━━ RECORDS FOR THIS EXERCISE ━━

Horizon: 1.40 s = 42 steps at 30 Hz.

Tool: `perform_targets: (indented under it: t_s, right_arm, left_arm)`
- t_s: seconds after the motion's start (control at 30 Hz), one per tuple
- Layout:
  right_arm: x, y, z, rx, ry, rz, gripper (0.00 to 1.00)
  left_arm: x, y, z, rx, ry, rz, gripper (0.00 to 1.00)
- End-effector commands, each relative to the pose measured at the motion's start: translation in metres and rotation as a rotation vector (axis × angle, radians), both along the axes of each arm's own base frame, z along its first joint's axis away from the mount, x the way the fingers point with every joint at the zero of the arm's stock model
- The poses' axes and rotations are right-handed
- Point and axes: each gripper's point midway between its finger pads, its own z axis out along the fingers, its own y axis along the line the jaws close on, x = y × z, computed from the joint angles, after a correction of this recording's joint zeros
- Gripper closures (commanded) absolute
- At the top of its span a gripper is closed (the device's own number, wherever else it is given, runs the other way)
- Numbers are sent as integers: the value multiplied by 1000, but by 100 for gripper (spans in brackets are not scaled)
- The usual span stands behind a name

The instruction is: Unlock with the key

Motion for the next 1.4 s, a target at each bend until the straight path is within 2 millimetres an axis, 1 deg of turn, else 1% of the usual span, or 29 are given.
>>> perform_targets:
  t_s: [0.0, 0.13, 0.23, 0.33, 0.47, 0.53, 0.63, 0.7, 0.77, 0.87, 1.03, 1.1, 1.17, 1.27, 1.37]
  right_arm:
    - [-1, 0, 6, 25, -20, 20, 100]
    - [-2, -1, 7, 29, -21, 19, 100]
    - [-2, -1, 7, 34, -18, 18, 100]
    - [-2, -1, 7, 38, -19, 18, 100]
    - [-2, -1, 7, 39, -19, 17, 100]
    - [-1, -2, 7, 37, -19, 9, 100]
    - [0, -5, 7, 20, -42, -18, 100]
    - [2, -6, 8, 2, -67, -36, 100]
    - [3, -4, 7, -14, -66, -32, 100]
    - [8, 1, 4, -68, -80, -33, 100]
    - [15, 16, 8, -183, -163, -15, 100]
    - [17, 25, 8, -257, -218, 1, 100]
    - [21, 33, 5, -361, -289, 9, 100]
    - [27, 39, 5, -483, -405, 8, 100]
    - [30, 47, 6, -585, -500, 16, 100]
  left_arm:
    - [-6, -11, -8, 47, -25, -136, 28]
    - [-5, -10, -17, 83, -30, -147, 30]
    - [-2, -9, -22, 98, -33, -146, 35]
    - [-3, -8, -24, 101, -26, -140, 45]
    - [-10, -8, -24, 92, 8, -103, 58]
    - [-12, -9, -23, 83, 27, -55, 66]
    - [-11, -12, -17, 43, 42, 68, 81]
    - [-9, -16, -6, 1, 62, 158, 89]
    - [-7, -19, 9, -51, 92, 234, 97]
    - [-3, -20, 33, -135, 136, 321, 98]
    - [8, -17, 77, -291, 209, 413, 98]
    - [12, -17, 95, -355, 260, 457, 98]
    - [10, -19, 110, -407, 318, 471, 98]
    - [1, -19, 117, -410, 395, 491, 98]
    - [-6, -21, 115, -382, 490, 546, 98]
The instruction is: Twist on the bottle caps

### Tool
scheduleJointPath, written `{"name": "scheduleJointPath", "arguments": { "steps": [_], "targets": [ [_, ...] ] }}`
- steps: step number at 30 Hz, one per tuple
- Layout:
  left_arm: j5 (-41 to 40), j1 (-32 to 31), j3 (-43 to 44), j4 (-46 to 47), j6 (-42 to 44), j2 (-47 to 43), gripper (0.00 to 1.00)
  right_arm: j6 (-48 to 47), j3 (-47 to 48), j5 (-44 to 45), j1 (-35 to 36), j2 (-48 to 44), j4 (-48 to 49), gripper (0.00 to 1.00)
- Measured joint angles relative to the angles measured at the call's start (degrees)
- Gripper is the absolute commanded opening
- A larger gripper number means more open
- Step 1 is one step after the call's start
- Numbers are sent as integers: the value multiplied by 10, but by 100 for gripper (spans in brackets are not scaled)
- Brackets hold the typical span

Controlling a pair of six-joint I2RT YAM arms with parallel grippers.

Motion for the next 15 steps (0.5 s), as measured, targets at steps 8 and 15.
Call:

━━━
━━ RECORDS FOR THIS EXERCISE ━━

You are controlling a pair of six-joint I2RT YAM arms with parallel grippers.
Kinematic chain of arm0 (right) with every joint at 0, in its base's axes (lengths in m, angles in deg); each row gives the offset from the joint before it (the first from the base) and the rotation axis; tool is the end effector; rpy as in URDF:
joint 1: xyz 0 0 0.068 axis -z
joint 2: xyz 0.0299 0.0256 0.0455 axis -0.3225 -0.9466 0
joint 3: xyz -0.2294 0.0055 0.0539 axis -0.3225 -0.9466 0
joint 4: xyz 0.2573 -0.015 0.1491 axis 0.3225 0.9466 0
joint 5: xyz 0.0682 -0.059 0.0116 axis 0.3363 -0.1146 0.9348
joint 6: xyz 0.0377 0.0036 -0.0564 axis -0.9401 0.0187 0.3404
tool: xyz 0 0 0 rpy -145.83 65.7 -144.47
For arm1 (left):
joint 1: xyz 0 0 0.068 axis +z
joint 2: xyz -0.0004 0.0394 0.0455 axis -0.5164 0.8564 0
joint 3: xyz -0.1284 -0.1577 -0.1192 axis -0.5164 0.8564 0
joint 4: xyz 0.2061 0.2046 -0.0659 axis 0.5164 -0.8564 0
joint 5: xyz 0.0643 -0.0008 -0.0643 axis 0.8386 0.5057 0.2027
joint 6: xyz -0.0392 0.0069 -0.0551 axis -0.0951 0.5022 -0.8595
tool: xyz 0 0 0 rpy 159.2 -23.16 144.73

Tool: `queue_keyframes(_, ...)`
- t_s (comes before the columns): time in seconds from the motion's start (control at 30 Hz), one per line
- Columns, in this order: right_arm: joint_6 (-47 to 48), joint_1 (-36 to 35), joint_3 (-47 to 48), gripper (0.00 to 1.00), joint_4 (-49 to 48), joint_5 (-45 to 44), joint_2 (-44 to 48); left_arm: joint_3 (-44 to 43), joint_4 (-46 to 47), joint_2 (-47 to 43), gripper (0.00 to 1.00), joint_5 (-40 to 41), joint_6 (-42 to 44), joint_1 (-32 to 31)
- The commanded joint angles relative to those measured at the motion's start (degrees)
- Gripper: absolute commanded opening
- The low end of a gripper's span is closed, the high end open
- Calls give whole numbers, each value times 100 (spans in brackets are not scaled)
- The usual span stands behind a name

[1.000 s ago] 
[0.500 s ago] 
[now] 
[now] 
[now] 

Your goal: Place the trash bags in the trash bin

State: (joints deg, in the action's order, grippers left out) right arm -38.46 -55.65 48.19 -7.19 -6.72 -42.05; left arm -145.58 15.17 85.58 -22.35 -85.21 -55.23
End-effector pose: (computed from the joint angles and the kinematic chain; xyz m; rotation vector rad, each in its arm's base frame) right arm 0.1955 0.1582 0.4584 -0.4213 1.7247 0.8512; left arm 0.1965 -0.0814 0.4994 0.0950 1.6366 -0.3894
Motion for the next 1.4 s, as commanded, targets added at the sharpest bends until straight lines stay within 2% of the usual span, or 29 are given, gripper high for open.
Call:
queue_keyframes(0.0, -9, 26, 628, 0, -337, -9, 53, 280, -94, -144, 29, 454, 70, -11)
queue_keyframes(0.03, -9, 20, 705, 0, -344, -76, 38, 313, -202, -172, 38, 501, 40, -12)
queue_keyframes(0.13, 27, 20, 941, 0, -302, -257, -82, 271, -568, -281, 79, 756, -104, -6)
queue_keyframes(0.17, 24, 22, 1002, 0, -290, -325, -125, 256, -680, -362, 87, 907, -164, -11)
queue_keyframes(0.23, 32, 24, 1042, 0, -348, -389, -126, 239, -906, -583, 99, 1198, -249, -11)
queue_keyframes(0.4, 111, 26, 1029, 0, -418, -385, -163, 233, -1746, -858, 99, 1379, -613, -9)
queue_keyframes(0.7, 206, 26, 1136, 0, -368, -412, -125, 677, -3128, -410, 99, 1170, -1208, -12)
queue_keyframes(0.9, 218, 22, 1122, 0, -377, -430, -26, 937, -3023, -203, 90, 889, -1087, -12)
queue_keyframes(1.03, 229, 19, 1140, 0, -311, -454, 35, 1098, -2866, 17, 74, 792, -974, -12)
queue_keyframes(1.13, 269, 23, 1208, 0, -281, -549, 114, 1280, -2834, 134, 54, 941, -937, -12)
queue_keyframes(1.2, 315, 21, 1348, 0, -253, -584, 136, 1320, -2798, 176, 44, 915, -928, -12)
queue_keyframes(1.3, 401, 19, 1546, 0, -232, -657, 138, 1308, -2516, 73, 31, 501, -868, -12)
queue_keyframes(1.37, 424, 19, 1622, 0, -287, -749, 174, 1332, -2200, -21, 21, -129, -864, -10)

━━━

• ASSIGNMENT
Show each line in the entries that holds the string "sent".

• EXERCISE ANSWER
- Numbers are sent as integers: the value multiplied by 1000, but by 100 for gripper (spans in brackets are not scaled)
- Numbers are sent as integers: the value multiplied by 10, but by 100 for gripper (spans in brackets are not scaled)

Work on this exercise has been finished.